We disagree with the district court’s conclusion. Common law trademark rights derive from "initial appropriation and use [ ] accompanied by an intention to continue exploiting the mark commercially." La Societe Anonyme des Parfums le Galion v. Jean Patou, Inc. , 495 F.2d at 1271. "To prove bona fide usage, the proponent of the trademark must demonstrate that his use of the mark has been deliberate and continuous, not sporadic, casual or transitory ...." Id . at 1271-72 (internal citation omitted). The district court found that OBC deliberately and continuously sold ROGUE-branded clothing throughout the United States since 1989. Even if those uses were intended primarily to support OBC’s ROGUE trademark for beer, they were nonetheless bona fide continuous nationwide sales in significant quantities and were sufficient to establish a protectable priority in use of the mark for the sale of such goods. While it is correct, as the district court reasoned, that first use of a mark does not give the owner exclusive rights over the mark "as to all goods or services and across all markets," Excelled , 2014 WL 3874193, at *5, it does not follow that the owner’s rights are limited to the types of stores in which the owner has previously exploited the mark. The law does not limit the owner’s trademark rights to the types of stores in which it has sold, leaving the mark up for grabs in any other type of store. The fact that, prior to 2011, OBC did not sell in department stores and clothing-only stores does not mean that a new user was free to usurp OBC’s priority in such stores.

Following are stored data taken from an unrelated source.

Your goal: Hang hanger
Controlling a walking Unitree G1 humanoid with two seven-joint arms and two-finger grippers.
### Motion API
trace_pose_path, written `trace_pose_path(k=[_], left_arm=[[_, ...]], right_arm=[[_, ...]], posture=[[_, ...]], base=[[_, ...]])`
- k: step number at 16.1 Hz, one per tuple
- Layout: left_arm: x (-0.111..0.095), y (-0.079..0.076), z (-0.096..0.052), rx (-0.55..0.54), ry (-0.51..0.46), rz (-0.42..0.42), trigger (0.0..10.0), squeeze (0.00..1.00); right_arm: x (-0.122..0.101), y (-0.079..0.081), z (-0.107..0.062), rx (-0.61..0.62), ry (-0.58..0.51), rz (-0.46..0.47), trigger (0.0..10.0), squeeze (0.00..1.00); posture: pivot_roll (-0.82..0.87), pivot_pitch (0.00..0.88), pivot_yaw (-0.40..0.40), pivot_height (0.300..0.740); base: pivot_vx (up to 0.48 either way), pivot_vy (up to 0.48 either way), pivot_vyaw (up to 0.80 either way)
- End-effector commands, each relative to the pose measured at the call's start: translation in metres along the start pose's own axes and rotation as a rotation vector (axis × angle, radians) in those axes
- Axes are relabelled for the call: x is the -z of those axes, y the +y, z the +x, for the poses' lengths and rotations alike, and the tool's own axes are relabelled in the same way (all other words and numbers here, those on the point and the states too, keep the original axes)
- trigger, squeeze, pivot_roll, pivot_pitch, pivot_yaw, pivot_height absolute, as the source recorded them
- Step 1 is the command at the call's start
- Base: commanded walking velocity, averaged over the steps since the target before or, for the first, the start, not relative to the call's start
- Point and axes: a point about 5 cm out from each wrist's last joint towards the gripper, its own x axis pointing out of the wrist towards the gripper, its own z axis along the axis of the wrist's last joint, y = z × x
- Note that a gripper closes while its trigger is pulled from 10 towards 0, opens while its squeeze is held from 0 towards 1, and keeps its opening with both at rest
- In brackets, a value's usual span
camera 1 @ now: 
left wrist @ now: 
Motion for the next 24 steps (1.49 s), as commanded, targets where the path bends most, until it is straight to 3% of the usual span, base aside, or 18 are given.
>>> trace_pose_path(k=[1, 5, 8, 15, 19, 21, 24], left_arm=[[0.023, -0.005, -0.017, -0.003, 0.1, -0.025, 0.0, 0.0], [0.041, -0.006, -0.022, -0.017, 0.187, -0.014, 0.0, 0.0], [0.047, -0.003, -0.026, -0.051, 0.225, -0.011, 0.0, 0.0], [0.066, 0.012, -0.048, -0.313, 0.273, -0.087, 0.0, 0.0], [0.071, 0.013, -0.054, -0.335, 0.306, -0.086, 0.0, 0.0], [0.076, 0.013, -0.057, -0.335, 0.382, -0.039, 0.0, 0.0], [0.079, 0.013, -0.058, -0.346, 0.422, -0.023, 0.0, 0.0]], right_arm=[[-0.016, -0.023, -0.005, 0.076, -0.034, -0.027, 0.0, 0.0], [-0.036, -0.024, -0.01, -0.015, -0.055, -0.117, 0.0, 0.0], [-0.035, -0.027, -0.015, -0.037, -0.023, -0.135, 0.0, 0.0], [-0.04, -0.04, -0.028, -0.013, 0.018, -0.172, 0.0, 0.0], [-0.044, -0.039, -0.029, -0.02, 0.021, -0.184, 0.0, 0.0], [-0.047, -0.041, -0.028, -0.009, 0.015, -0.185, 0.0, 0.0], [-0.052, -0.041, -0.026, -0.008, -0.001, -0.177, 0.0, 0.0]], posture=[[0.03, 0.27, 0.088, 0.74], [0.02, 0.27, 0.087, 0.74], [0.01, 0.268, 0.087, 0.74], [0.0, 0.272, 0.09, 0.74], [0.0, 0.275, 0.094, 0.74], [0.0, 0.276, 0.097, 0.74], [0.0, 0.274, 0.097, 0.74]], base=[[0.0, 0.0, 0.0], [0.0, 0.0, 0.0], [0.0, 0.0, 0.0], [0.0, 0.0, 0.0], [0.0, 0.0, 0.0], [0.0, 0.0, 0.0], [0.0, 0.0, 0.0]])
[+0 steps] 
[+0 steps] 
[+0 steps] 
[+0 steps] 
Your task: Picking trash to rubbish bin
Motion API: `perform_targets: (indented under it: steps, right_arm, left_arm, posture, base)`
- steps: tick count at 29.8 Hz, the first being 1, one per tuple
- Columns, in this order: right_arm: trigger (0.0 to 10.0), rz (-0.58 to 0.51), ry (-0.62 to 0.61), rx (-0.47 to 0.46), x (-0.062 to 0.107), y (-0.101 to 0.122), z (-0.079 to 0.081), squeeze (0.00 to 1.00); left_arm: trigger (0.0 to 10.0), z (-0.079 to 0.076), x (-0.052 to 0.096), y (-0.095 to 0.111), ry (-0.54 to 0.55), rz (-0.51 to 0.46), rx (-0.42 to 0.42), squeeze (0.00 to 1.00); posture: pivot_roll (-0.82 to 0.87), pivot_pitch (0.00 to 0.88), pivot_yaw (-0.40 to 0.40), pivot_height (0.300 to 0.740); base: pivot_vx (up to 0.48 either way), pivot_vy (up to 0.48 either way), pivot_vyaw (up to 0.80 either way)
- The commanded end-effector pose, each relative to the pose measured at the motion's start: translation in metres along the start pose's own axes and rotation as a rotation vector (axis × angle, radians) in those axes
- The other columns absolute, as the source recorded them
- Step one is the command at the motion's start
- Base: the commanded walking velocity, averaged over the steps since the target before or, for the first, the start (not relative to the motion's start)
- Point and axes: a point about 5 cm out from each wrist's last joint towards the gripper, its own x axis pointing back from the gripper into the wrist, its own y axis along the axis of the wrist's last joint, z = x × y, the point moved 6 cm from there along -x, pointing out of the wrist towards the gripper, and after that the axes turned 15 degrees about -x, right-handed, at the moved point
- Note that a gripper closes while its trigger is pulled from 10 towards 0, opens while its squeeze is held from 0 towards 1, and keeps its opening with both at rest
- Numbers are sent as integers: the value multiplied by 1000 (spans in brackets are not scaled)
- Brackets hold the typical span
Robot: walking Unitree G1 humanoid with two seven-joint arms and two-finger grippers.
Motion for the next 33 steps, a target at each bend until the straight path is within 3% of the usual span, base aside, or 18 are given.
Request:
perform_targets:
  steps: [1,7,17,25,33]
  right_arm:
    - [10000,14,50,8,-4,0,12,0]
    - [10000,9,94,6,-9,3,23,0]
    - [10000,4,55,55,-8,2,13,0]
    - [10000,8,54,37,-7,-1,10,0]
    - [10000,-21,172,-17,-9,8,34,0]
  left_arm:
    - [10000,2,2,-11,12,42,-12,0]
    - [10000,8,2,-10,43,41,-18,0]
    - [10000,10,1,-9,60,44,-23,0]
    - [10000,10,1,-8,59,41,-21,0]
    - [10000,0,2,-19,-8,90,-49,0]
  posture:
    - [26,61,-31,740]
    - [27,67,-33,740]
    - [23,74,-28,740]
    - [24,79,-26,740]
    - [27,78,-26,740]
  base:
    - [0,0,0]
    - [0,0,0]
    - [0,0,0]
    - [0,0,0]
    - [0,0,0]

To be sure, the senior user of a mark does not preserve its priority as to expansion into other unrelated goods or services. See, e.g. , Patsy’s Brand, Inc. v. I.O.B. Realty, Inc. , 317 F.3d 209, 216-17 (2d Cir. 2003) (leaving open whether "the sauce market [was] sufficiently related to the restaurant market such that the proprietor of a mark for a restaurant can prevent another’s use of a similar mark in the sauce market"); see also Scarves by Vera, Inc. v. Todo Imports Ltd. , 544 F.2d 1167, 1172-73 (2d Cir. 1976) (acknowledging senior user’s rights in "related, non-competing goods," but indicating absence of such rights in "non-competitive products [that] are [not] sufficiently related"). But expanding into new product lines in which someone else has priority is different from beginning to sell the goods on which one has nationwide priority in a new category of stores (where a junior user is making infringing sales under the senior user’s mark). This dispute does not involve OBC newly undertaking to use ROGUE on goods for which Excelled had established priority. OBC maintained its senior common law rights against Excelled’s intervening junior use of the mark for the same items of ROGUE-branded clothing that OBC has sold continuously since 1989.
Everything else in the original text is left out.